### Task objective:
Show all lines from the material that carry the word "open".

### Input data:
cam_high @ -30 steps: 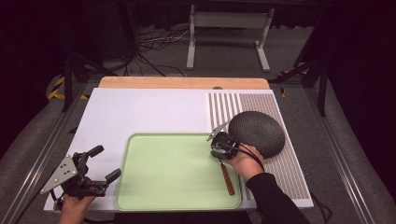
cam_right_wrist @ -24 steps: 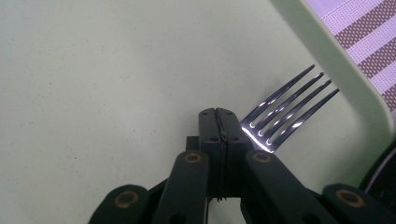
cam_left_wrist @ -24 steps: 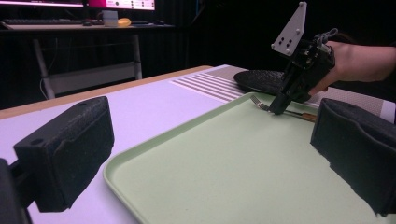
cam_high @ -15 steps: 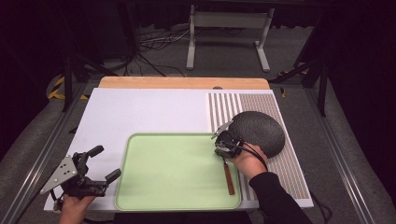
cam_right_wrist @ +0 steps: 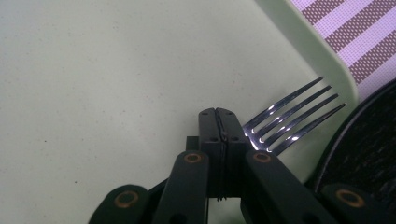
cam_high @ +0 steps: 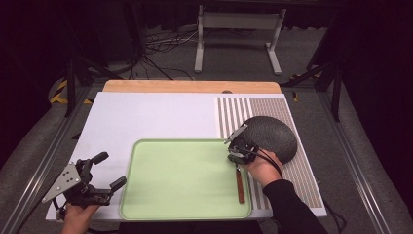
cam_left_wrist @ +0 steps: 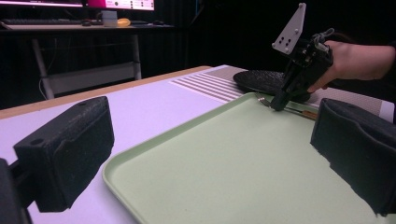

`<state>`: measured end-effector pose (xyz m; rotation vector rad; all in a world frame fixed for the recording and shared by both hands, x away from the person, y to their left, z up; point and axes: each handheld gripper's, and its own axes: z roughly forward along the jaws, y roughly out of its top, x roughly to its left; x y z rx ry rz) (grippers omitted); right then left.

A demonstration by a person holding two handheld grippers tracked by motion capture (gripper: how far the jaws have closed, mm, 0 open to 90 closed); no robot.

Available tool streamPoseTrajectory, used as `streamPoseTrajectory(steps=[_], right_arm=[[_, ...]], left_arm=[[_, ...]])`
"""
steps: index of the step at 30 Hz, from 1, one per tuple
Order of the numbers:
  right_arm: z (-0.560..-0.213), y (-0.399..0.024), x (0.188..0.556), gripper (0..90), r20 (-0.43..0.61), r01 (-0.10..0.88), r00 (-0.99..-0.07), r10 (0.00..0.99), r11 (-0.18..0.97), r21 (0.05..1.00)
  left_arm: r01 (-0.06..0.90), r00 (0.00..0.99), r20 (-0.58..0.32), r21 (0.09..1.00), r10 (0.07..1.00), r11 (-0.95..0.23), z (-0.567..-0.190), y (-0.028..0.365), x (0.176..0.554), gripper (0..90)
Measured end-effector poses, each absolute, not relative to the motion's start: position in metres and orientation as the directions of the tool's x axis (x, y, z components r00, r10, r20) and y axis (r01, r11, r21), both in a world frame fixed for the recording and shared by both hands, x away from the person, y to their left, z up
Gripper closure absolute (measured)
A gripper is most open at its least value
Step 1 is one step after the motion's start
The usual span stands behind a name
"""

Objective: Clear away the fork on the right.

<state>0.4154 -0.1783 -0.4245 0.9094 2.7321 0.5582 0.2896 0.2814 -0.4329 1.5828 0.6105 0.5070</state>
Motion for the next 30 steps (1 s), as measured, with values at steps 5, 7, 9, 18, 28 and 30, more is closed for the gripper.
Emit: streamPoseTrajectory(steps=[5,7,9,18,28,30], right_arm=[[-0.424,-0.181,0.416,89.9,-0.08,0.534,-0.787,0.612,0.74,0.409],[-0.424,-0.18,0.416,89.9,-0.082,0.532,-0.788,0.61,0.742,0.408],[-0.423,-0.18,0.416,89.8,-0.078,0.531,-0.789,0.609,0.74,0.413],[-0.405,-0.183,0.414,66.1,-0.074,0.509,-0.788,0.611,0.715,0.479],[-0.374,-0.195,0.4,19.9,-0.087,0.431,-0.793,0.603,0.655,0.62],[-0.371,-0.196,0.396,16.3,-0.099,0.402,-0.801,0.59,0.653,0.642]], left_arm=[[0.088,0.76,-0.03,0.994,0.65,-0.057,-0.433,0.281,0.29,0.1],[0.089,0.759,-0.031,0.994,0.65,-0.056,-0.433,0.281,0.29,0.1],[0.09,0.759,-0.032,0.994,0.65,-0.055,-0.433,0.281,0.29,0.1],[0.094,0.759,-0.037,0.994,0.651,-0.053,-0.434,0.281,0.29,0.1],[0.093,0.759,-0.035,0.994,0.65,-0.055,-0.434,0.281,0.29,0.1],[0.094,0.758,-0.036,0.994,0.651,-0.054,-0.434,0.281,0.29,0.1]])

### Response area:
A demonstration by a person holding two handheld grippers tracked by motion capture (gripper: how far the jaws have closed, mm, 0 open to 90 closed); no robot.
A gripper is most open at its least value

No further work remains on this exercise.